The series features secular and sacred works by campus and community choral and instrumental ensembles presented along the Connective Corridor. Four concerts are scheduled this fall as part of the five-part series that launched in March with “Mass of Reconciliation,” a world premiere by Peppie Calvar, assistant professor of music in the Setnor School and director of the Hendricks Chapel Choir.

Syracuse University faculty, graduate and undergraduate students, alumni and national and community artists are collaborating to compose and perform works that reflect the rich heritage of choral music in Syracuse as well as narratives culled from personal and community histories. These narratives are being embedded in five original compositions presented for the first time in public performances in beautiful iconic settings that reflect the “landscape of place” along the Connective Corridor – a new green streetscape and cultural district that marked a major construction milestone last week.

The intent of the series is to create relationships between artists and University and community groups through a collaborative initiative that uses an innovative engagement model to develop new content and reach new audiences.

“Syracuse University and the Syracuse community share rich traditions and history of choral singing as well as a vibrant thriving culture of choral music,” says John Warren, associate professor of music and director of choral activities in the Setnor School. “The ‘Time & Place’ grant and concert series has enabled us to celebrate this history and culture through unique compositions by local and internationally known composers. It is thrilling to consider how many performers and listeners throughout our community will be reached by the music and lyrics of these inspired works.”

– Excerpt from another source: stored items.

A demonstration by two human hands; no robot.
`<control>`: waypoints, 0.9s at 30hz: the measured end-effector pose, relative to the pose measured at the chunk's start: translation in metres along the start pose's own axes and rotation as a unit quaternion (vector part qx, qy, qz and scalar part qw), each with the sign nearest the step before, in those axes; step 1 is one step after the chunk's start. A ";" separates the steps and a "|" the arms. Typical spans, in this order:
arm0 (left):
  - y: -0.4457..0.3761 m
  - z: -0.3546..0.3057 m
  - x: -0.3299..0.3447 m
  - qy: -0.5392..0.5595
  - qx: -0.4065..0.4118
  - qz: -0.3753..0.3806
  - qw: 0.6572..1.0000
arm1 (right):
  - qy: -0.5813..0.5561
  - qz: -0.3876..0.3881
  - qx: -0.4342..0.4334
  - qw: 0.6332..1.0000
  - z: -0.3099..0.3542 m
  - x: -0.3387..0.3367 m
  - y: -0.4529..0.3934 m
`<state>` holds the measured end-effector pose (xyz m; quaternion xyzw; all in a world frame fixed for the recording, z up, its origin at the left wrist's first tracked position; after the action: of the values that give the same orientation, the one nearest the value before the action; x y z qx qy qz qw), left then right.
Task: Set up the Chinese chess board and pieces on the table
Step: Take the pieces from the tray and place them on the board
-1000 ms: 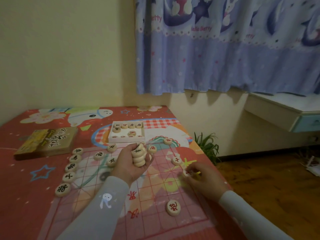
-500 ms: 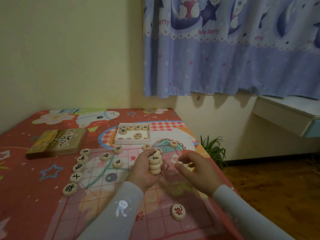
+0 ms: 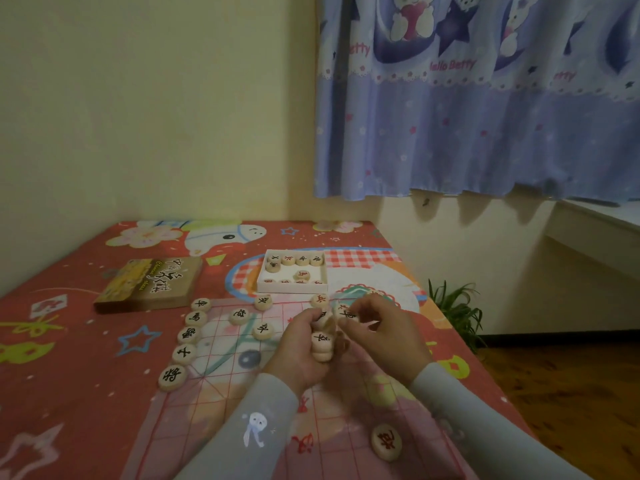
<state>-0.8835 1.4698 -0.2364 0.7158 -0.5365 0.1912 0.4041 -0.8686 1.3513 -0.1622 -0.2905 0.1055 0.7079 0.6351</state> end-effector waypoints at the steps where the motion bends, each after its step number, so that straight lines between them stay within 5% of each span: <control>1: -0.002 -0.002 -0.002 0.015 -0.002 0.005 1.000 | -0.003 -0.008 -0.001 1.000 -0.002 -0.002 -0.002; 10: 0.001 -0.063 -0.046 0.034 0.062 -0.023 0.997 | 0.012 0.039 -0.040 0.998 0.015 0.043 -0.011; 27: 0.082 -0.192 -0.171 0.075 0.246 -0.092 0.962 | 0.040 0.332 -0.204 0.920 0.089 0.195 0.088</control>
<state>-0.9889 1.7166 -0.2115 0.8231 -0.3725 0.3325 0.2706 -0.9828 1.5456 -0.2160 -0.3903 0.0743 0.8723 0.2852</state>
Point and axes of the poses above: each hand's wrist, its own y-axis away from the middle knuckle, its own x-axis out of the palm, z = x × y, the point moved 7 cm from there along -y, towards the middle knuckle, and after that the axes turned 11 degrees about x, right-handed, at the moved point
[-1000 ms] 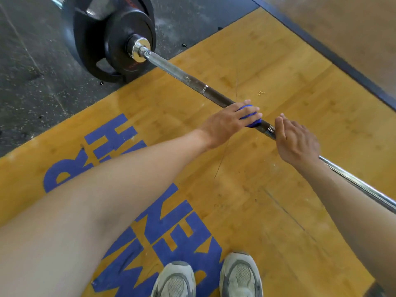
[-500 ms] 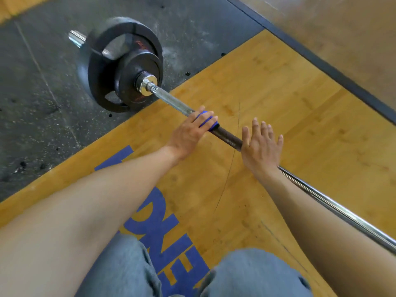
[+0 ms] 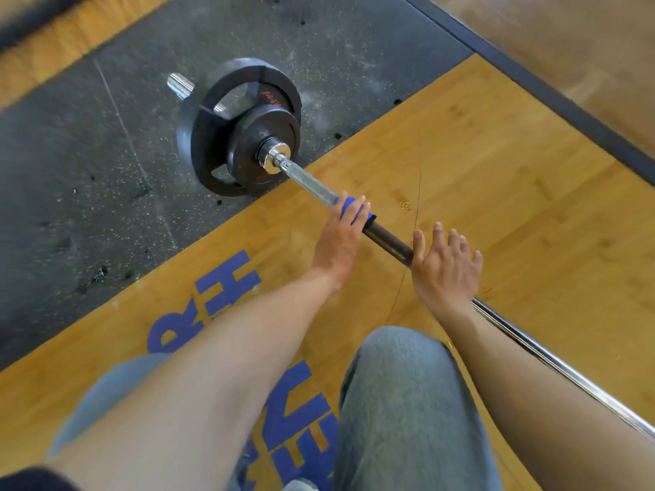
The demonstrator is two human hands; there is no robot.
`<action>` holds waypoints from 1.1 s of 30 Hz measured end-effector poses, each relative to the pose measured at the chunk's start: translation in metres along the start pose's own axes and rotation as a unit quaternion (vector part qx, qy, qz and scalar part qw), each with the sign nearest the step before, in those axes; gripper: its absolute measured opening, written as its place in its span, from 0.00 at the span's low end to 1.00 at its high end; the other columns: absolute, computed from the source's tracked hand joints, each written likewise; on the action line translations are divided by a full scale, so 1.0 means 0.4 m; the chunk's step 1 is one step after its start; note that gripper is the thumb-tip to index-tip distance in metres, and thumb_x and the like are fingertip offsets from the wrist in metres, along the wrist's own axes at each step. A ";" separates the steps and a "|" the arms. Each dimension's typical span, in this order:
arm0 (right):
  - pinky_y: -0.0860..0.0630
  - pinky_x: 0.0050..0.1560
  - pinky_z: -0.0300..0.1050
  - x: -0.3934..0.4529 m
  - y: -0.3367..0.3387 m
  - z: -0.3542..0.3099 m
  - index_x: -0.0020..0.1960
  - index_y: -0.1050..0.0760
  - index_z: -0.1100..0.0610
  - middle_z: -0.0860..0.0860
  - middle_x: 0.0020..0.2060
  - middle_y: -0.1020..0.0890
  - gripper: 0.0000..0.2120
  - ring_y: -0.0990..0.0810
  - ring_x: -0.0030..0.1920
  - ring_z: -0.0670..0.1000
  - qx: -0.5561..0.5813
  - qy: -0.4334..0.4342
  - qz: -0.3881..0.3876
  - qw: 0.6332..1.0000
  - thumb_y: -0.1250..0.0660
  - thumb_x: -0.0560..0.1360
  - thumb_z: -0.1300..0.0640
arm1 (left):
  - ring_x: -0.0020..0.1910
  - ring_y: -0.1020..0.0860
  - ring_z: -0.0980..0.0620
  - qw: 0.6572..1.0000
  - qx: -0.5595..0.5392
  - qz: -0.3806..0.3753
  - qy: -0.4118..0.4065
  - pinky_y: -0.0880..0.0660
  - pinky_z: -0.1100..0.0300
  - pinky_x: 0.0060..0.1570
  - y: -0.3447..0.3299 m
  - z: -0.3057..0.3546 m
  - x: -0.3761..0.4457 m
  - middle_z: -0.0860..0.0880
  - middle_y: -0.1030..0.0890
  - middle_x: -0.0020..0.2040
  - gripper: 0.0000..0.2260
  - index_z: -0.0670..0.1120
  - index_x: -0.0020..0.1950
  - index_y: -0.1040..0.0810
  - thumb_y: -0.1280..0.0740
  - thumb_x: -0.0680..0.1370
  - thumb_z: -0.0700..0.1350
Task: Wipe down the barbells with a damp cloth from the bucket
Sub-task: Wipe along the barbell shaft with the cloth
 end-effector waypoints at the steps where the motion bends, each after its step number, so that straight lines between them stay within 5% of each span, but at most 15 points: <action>1: 0.41 0.74 0.63 0.005 0.002 0.001 0.80 0.39 0.52 0.58 0.76 0.32 0.36 0.36 0.77 0.58 0.004 -0.001 -0.002 1.000 0.61 0.82 0.34 | 0.78 0.36 0.37 0.998 0.015 -0.003 -0.054 0.22 0.50 0.62 -0.001 0.005 -0.004 0.45 0.29 0.76 0.36 0.40 0.78 0.32 0.34 0.70 0.22; 3: 0.41 0.74 0.63 0.014 0.004 0.003 0.80 0.39 0.52 0.57 0.76 0.32 0.36 0.36 0.77 0.58 0.017 -0.003 -0.012 1.000 0.61 0.81 0.33 | 0.77 0.34 0.39 0.989 0.056 -0.005 -0.136 0.21 0.53 0.57 0.027 -0.034 0.008 0.46 0.29 0.77 0.35 0.42 0.78 0.31 0.40 0.71 0.23; 6: 0.41 0.74 0.61 0.023 0.006 0.008 0.80 0.39 0.52 0.57 0.76 0.32 0.37 0.37 0.77 0.57 0.029 -0.005 -0.009 1.000 0.61 0.81 0.33 | 0.82 0.45 0.43 0.999 0.039 -0.016 -0.013 0.35 0.54 0.73 0.080 -0.143 0.052 0.48 0.39 0.82 0.39 0.45 0.82 0.40 0.42 0.74 0.20; 8: 0.39 0.73 0.61 0.035 0.002 0.010 0.80 0.38 0.52 0.56 0.75 0.31 0.37 0.35 0.76 0.57 0.028 -0.005 -0.004 1.000 0.61 0.81 0.32 | 0.81 0.44 0.40 0.999 0.035 0.016 0.020 0.29 0.52 0.69 0.072 -0.156 0.066 0.46 0.37 0.81 0.39 0.43 0.81 0.39 0.39 0.73 0.19; 14: 0.34 0.68 0.59 0.060 0.009 0.017 0.79 0.36 0.51 0.55 0.73 0.28 0.35 0.30 0.72 0.58 0.020 -0.017 -0.006 1.000 0.60 0.81 0.33 | 0.75 0.30 0.39 0.969 0.064 0.023 -0.237 0.20 0.57 0.52 0.048 -0.135 0.060 0.46 0.27 0.75 0.37 0.42 0.76 0.28 0.43 0.69 0.21; 19: 0.33 0.67 0.58 0.079 0.025 0.025 0.77 0.33 0.51 0.53 0.71 0.26 0.33 0.29 0.70 0.58 0.030 -0.025 -0.013 0.999 0.58 0.82 0.34 | 0.78 0.36 0.37 0.990 0.048 0.025 -0.132 0.24 0.43 0.65 0.062 -0.243 0.157 0.44 0.30 0.76 0.38 0.42 0.78 0.32 0.37 0.70 0.19; 21: 0.31 0.64 0.57 0.090 0.032 0.021 0.73 0.29 0.48 0.53 0.68 0.24 0.30 0.27 0.68 0.58 0.027 -0.033 -0.034 0.998 0.58 0.83 0.35 | 0.75 0.32 0.35 0.977 0.060 0.057 -0.198 0.24 0.45 0.66 0.046 -0.209 0.154 0.43 0.27 0.74 0.33 0.40 0.76 0.29 0.42 0.73 0.21; 23: 0.27 0.56 0.56 0.095 0.037 0.021 0.58 0.27 0.45 0.54 0.56 0.20 0.22 0.24 0.58 0.59 0.014 -0.028 -0.055 0.998 0.58 0.83 0.40 | 0.75 0.32 0.37 0.944 0.079 0.048 -0.316 0.30 0.53 0.68 0.018 -0.185 0.144 0.45 0.28 0.75 0.32 0.40 0.77 0.31 0.49 0.74 0.24; 25: 0.28 0.53 0.56 0.102 0.048 0.014 0.48 0.33 0.46 0.52 0.46 0.23 0.16 0.24 0.52 0.59 -0.007 -0.024 -0.056 0.998 0.58 0.84 0.46 | 0.77 0.34 0.39 0.905 0.098 0.026 -0.414 0.31 0.51 0.72 0.032 -0.196 0.171 0.45 0.32 0.78 0.34 0.41 0.80 0.36 0.48 0.74 0.24; 29: 0.40 0.70 0.60 0.127 0.066 0.006 0.74 0.33 0.50 0.55 0.67 0.24 0.25 0.26 0.67 0.59 -0.080 -0.002 0.001 0.997 0.58 0.85 0.45 | 0.78 0.36 0.39 0.861 0.123 0.040 -0.492 0.37 0.49 0.76 0.057 -0.233 0.233 0.43 0.33 0.79 0.33 0.40 0.81 0.37 0.46 0.75 0.24; 33: 0.37 0.69 0.56 0.126 0.063 -0.073 0.79 0.35 0.52 0.53 0.74 0.28 0.28 0.30 0.72 0.58 0.014 0.023 0.047 0.999 0.54 0.85 0.40 | 0.77 0.34 0.39 0.891 0.080 0.097 -0.436 0.32 0.46 0.74 -0.018 -0.215 0.214 0.44 0.31 0.77 0.32 0.41 0.80 0.35 0.41 0.77 0.23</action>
Point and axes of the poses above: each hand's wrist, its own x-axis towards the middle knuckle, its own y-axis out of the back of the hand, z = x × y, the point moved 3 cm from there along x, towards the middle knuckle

The fall series features the following performances:

Friday, Oct. 16, 7:30 p.m.
Cathedral of the Immaculate Conception, 259 East Onondaga St., Syracuse

  • “Credo,” a world premiere composed by Joseph Downing, associate professor of composition in the Setnor School
  • Conducted by John Warren
  • Accompanied by Symphoria with community choirs from Assumption Roman Catholic Church, Cathedral of the Immaculate Conception, Dewitt Community Church, Park Central Presbyterian Church, Plymouth Congregational Church, St. Daniel’s Catholic Church and University United Methodist Church and featuring the Syracuse University Oratorio Society
  • Open to the public. Tickets: $20 adults; $15 seniors; $5 college students; free for 18 and under

Sunday, Oct. 25, 4 p.m.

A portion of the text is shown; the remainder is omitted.